Exercise aim: Working through the entries below, find how many lines include the string "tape"; give only that number.

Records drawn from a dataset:
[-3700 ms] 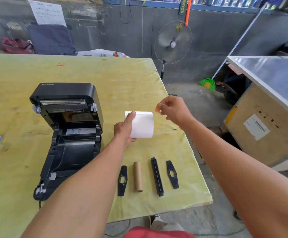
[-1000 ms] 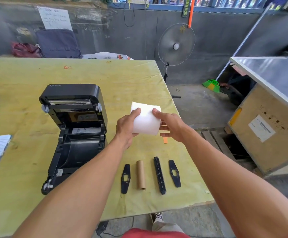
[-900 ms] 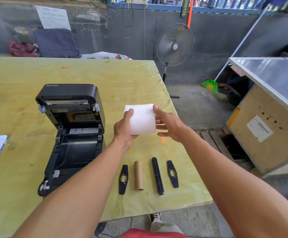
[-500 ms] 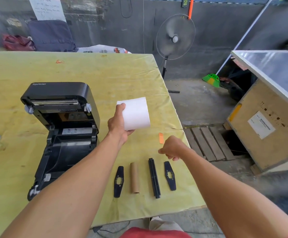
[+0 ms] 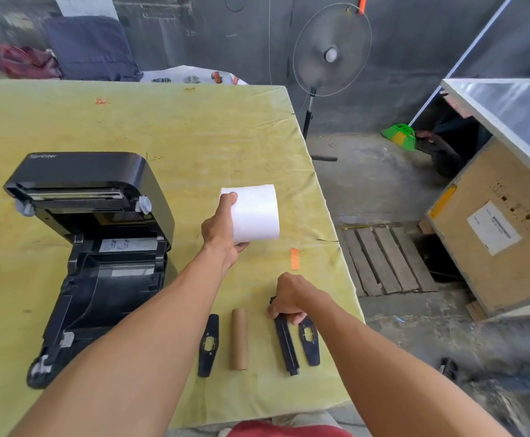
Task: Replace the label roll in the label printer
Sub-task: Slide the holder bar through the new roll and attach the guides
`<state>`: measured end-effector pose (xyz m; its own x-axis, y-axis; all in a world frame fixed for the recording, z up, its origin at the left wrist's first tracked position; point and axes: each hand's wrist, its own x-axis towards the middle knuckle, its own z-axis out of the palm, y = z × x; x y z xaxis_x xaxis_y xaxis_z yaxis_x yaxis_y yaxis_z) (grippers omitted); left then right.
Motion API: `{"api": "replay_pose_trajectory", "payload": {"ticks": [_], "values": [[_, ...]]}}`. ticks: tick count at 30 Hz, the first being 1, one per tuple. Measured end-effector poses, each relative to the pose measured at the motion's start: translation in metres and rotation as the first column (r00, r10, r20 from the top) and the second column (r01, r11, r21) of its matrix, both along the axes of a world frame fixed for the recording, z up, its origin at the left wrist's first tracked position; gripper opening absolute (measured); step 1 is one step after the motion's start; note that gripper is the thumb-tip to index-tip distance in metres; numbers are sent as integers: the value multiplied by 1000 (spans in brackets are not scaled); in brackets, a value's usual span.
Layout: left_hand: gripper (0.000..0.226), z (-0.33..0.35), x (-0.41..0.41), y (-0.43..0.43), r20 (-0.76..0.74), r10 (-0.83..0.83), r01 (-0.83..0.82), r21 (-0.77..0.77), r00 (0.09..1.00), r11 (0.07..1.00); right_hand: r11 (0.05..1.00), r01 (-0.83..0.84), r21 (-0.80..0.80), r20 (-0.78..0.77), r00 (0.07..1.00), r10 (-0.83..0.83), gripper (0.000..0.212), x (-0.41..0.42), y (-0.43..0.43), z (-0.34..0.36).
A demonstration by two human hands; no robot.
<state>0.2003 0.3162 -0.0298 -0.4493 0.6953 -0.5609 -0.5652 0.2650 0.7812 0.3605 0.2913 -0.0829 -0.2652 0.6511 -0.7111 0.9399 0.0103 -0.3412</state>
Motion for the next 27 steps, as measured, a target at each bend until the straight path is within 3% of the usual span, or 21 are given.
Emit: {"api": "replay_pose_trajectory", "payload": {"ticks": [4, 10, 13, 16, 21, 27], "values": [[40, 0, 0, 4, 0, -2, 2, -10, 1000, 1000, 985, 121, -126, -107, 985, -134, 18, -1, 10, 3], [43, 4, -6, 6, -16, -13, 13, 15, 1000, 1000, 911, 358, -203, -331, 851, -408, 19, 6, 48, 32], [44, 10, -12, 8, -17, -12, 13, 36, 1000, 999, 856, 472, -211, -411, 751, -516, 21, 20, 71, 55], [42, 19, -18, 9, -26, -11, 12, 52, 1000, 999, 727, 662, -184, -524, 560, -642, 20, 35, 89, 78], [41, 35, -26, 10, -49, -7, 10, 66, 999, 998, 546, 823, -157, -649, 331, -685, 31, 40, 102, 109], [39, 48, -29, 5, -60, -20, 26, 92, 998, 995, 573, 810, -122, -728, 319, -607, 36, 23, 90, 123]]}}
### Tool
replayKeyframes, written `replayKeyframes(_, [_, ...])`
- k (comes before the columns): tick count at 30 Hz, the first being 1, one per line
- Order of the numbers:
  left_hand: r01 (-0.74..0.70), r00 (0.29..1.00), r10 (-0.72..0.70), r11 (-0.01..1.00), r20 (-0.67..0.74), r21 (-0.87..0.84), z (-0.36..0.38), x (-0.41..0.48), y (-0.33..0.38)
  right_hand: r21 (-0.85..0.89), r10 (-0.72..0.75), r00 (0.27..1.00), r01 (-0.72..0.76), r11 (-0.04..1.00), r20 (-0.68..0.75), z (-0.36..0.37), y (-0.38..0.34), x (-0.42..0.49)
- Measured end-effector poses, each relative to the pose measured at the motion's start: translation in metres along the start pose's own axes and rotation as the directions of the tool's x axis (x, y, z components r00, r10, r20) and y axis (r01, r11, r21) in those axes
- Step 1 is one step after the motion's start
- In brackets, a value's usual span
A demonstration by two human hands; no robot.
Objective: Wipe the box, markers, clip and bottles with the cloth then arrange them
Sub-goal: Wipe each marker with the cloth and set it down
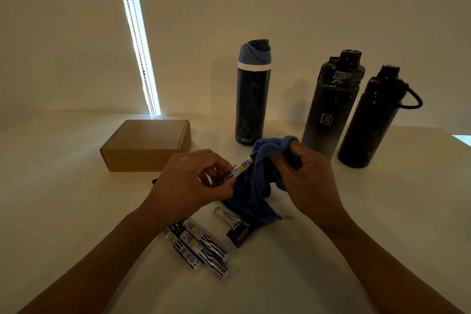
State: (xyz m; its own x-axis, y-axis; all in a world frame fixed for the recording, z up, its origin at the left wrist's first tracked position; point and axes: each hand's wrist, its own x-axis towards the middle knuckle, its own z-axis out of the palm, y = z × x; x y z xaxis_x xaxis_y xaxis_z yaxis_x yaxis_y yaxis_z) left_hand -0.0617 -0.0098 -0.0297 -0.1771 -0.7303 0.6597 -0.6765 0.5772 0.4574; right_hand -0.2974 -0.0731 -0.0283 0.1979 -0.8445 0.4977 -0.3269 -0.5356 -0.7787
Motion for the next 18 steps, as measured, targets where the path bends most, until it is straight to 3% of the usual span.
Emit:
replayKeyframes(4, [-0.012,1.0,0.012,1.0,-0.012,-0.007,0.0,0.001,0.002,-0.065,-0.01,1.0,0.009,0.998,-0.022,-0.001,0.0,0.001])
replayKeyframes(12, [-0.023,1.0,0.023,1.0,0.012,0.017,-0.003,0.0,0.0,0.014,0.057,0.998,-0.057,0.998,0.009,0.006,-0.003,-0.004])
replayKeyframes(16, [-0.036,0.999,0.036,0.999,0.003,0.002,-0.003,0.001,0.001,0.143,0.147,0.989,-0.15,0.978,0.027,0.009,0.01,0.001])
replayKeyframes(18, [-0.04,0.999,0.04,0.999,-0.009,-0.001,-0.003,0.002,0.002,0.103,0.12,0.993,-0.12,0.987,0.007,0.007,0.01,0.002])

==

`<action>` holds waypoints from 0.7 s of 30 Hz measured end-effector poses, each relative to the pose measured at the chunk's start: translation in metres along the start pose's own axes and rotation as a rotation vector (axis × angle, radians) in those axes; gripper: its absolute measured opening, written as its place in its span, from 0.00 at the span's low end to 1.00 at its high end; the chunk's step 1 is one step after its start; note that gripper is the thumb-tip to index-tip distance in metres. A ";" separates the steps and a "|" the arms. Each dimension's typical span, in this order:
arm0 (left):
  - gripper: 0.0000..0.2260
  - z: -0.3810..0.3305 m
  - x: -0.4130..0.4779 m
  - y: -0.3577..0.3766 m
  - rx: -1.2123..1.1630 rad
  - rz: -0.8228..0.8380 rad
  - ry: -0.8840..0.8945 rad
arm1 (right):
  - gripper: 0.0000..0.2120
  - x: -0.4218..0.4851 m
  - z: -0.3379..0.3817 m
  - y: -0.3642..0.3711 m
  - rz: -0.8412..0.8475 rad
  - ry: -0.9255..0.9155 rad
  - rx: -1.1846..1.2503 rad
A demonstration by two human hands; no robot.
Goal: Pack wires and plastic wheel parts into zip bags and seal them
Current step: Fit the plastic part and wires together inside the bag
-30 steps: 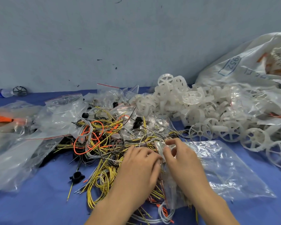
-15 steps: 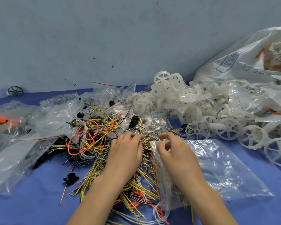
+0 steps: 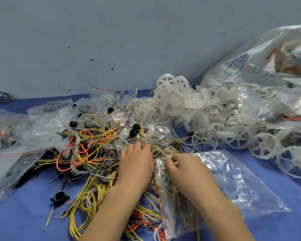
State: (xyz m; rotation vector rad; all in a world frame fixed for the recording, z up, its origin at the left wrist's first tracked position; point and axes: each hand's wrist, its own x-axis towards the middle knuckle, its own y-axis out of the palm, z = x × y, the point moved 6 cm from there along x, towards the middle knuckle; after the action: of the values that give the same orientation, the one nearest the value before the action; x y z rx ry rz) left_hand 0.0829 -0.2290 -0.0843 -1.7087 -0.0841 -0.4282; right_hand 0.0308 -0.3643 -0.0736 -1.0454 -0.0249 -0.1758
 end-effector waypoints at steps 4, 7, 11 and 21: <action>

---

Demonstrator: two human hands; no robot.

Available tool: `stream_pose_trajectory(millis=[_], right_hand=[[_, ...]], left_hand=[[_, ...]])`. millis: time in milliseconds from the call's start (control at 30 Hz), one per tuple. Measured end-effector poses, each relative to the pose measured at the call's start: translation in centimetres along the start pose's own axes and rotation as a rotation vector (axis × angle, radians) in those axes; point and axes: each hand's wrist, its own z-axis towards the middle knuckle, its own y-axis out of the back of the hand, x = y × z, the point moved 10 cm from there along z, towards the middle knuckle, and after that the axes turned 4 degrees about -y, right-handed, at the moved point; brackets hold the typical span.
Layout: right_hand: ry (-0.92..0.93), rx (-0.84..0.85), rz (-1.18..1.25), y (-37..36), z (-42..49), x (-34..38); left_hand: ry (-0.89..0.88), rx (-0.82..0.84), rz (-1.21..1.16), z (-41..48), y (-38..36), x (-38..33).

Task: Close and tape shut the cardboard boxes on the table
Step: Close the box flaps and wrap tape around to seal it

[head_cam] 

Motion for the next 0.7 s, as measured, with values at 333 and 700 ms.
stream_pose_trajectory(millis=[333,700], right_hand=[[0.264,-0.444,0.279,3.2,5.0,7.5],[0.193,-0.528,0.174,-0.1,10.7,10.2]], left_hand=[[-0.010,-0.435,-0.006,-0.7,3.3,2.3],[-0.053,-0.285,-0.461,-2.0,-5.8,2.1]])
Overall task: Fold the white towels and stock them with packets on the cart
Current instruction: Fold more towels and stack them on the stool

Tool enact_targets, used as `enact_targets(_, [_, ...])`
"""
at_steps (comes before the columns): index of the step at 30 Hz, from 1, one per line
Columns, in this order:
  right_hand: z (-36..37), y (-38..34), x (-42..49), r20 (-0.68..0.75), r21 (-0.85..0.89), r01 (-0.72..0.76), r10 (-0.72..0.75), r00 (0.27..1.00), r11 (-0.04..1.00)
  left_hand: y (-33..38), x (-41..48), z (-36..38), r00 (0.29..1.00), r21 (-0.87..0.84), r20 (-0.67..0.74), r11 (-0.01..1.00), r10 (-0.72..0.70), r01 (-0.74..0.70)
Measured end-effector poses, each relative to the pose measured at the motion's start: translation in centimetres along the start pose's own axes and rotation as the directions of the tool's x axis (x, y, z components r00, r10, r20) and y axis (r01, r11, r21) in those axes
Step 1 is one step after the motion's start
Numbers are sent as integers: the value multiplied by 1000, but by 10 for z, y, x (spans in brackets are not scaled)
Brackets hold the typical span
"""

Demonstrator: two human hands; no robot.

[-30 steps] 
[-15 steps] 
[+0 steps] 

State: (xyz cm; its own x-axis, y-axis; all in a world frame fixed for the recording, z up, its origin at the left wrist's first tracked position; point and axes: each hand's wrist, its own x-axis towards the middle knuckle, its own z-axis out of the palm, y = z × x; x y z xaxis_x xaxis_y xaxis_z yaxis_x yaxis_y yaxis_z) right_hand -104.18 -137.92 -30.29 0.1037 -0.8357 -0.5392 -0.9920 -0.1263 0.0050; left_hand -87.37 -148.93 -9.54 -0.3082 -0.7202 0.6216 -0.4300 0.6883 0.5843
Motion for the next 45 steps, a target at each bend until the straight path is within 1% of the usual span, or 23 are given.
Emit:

Solution: 2